When you have an anxious child, life changes. It changes from the first time they become anxious. It changes for them as much as it does for everyone else around them.
True anxiety is more than a simple worry, something that niggles at you. I don’t think I really understood what real anxiety was until I experienced it with my son. I might have even smiled when someone talked about it. Oh yes, anxiety, worrying. Nothing to get too worked up about it.
It is likely that I still don’t really fully grasp what it feels like to have anxiety. I have worries, I have concerns about things, but I can express my feelings, I can do things to get it out of my system. But my son can’t.
His anxiety changes him. It controls him. It makes him angry, it makes him sad. It causes him to swear incessantly. It makes him say the most terrible things.
We have learned to live with his anxiety now. It is part of him. We still love him, we know he doesn’t mean it when he says terrible things. He doesn’t mean to swear at us. We have learnt to read the signals, see the triggers. We have all adapted.
When you have an anxious child, it is hard to relax. You never know from one day, hour, minute to the next when the anxiety will strike. One minute all is calm and well in the world and the next, all hell breaks loose. It might be a comment in school, something someone said, a comment on the Xbox, something not going well. Sometimes the triggers are really insignificant to anyone else, but to a child, with anxiety, it can be the end of the world.
Often it is the build-up of many things all seemingly small and significant. I describe it to my other two children as the lemonade bottle effect. The bottle gets gently shaken throughout the day and when you take off the lid, it explodes. Add in a few hormones and it is the perfect recipe for a meltdown.
It has been hard on his siblings as they don’t really understand and they just want their brother to be happy, to be able to relax around him and not feel on edge wondering what sort of mood he is.
When you have an anxious child, they need lots of love and understanding, they need to be constantly reassured. They also need their own space, time to reflect and calm down. It is a balancing act.
Your instinct as a parent is to react. If your child is angry, you want to calm them down, if they are upset, placate them, if they are irrational you want to reason with them. That is normal, but sometimes when anxiety takes hold, there is no reasoning, no calming, no placating. A full-on meltdown means that they are out of control and you need to make sure they are safe but they need space.
They also need routine and boundaries, they need time to think things through, so you need to plan ahead, talk things through with them, warn them in advance about any changes. This helps them to manage their anxiety and even when the reaction might not be a positive one, to begin with, more often than not, that will change when they have time to process.

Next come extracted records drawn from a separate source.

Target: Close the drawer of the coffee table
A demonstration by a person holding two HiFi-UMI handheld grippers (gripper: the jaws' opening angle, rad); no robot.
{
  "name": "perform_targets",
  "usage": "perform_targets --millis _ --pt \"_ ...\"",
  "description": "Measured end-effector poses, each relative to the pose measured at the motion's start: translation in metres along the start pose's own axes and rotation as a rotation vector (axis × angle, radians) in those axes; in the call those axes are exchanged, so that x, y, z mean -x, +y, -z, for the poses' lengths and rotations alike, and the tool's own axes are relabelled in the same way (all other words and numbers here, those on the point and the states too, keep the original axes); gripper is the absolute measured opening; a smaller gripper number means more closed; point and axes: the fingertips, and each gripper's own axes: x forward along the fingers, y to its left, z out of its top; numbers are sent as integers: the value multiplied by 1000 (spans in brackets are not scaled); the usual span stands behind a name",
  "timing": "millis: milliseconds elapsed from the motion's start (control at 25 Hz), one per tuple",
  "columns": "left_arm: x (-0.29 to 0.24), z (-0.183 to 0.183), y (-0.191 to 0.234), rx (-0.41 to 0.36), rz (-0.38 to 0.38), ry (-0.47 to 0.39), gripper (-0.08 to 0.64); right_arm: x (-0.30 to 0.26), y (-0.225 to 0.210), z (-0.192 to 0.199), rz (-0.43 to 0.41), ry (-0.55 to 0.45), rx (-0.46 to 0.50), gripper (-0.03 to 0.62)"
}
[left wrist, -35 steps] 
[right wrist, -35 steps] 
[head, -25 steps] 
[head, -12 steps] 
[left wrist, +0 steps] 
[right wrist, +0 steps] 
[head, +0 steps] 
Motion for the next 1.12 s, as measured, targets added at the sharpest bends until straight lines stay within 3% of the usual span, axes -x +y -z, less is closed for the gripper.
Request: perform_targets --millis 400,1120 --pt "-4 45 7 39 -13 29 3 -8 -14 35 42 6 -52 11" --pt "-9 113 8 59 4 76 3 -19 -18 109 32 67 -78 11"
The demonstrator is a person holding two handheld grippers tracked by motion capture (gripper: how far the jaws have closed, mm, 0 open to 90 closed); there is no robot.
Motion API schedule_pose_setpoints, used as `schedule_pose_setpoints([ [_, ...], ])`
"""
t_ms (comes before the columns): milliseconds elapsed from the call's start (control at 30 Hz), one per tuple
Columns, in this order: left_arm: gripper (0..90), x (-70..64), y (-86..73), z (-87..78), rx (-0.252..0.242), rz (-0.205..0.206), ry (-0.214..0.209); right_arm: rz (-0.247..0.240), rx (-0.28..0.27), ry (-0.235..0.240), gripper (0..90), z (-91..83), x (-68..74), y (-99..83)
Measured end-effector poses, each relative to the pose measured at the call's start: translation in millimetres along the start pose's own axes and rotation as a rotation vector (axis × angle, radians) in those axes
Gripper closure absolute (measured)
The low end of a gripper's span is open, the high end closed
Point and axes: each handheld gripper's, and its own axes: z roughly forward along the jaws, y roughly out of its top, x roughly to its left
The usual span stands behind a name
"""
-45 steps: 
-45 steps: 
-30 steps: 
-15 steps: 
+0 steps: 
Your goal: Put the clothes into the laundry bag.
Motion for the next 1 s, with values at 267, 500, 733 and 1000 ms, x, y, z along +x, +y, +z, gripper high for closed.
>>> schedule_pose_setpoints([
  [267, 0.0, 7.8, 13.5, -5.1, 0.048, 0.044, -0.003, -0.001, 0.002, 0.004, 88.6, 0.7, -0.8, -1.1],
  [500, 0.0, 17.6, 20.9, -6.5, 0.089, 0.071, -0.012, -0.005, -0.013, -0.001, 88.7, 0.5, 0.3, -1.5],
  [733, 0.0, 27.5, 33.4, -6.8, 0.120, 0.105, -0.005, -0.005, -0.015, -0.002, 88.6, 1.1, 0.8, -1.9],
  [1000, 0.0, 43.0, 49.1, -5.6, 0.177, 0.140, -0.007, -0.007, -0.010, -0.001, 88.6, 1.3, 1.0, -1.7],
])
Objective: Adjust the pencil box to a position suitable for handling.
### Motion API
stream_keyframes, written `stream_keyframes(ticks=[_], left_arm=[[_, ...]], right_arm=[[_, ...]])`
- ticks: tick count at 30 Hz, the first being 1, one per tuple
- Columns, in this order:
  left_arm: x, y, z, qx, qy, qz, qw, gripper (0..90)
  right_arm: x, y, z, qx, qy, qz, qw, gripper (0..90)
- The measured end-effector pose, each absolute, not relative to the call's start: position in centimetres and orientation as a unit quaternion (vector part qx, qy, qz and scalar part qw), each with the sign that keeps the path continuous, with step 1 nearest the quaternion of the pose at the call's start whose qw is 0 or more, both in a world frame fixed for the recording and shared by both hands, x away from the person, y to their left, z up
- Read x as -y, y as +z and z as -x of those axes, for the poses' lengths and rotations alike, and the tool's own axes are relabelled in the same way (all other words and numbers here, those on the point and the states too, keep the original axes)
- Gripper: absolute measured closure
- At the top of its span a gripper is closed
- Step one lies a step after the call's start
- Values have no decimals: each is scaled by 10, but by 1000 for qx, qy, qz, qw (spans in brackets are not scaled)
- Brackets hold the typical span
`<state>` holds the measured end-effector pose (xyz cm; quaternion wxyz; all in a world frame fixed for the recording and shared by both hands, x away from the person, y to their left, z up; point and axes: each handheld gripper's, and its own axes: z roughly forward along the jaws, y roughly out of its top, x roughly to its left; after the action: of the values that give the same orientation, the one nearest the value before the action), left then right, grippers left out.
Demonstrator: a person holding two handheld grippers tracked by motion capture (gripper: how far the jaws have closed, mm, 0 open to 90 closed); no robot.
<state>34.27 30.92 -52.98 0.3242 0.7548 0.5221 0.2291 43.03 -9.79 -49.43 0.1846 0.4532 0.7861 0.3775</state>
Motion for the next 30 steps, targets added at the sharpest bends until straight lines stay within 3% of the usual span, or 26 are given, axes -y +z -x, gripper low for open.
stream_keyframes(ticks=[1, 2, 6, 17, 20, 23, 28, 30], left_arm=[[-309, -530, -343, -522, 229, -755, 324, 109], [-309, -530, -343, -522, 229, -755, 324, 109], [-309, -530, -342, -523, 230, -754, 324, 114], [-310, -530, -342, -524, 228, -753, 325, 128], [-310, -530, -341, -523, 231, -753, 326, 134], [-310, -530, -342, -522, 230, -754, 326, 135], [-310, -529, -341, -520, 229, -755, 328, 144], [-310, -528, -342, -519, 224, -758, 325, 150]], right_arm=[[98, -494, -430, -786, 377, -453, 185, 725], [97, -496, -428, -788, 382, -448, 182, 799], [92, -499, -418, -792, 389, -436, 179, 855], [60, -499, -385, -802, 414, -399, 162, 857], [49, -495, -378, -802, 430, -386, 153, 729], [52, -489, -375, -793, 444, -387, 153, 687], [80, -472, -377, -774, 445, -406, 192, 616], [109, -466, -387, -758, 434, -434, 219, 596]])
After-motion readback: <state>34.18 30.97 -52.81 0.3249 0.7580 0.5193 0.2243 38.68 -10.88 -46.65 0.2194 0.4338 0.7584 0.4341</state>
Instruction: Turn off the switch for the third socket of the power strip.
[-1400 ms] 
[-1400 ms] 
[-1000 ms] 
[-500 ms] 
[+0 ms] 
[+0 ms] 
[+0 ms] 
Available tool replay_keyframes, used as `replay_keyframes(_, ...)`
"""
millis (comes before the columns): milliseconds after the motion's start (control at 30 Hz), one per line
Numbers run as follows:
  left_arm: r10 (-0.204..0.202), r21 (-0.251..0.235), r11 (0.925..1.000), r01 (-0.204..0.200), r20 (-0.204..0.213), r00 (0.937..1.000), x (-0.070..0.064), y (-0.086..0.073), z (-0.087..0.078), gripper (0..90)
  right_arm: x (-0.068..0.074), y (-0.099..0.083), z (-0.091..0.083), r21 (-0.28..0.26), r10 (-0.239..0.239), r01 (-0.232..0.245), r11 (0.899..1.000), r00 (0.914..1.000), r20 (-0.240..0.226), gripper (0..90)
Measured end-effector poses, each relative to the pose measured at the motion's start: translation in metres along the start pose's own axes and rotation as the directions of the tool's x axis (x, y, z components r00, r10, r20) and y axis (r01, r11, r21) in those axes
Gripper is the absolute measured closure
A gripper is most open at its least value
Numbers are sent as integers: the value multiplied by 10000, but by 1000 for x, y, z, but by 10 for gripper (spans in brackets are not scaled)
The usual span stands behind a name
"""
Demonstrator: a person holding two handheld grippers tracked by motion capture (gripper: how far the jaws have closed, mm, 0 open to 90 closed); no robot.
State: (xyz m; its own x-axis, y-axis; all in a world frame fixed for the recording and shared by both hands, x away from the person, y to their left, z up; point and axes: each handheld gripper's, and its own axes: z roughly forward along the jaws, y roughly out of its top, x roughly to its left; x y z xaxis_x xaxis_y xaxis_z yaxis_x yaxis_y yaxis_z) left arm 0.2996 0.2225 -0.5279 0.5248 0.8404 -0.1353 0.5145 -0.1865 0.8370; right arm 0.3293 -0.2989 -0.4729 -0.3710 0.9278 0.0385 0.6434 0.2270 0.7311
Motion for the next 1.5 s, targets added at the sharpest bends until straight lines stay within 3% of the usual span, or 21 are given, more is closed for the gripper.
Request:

When you have an anxious child, however hard it can be at times, and I know how hard it can be, you have to remind yourself that it is harder for them. They are so young and to feel the pressure and anger that they feel at such a young age, is devastating to watch.
Imagine how it must feel to have to work tirelessly to control your emotions in public and social situations when your head is screaming as it needs space and time to cool down and process.
When you have an anxious child, prepare to be judged. People might look at me and think that I let my son get away with murder, that I should be doing more to help him, that I shouldn’t let him get away with the things he says and does. But they don’t understand. They don’t see how vulnerable he is. They don’t see how desperate he is to fit in and be happy. They don’t understand what he goes through on a daily basis and how hard it is sometimes for him to just get through a day in school.
I do and as exhausting as it is being his mum, I am determined that he will get through it and be the most amazing young man. Because even though I do have an anxious child, I see past the anxiety and I see a brave, amazing young man who has to deal with more than most boys his age, yet he still gets up and gets on with things every day and that makes me incredibly proud of him.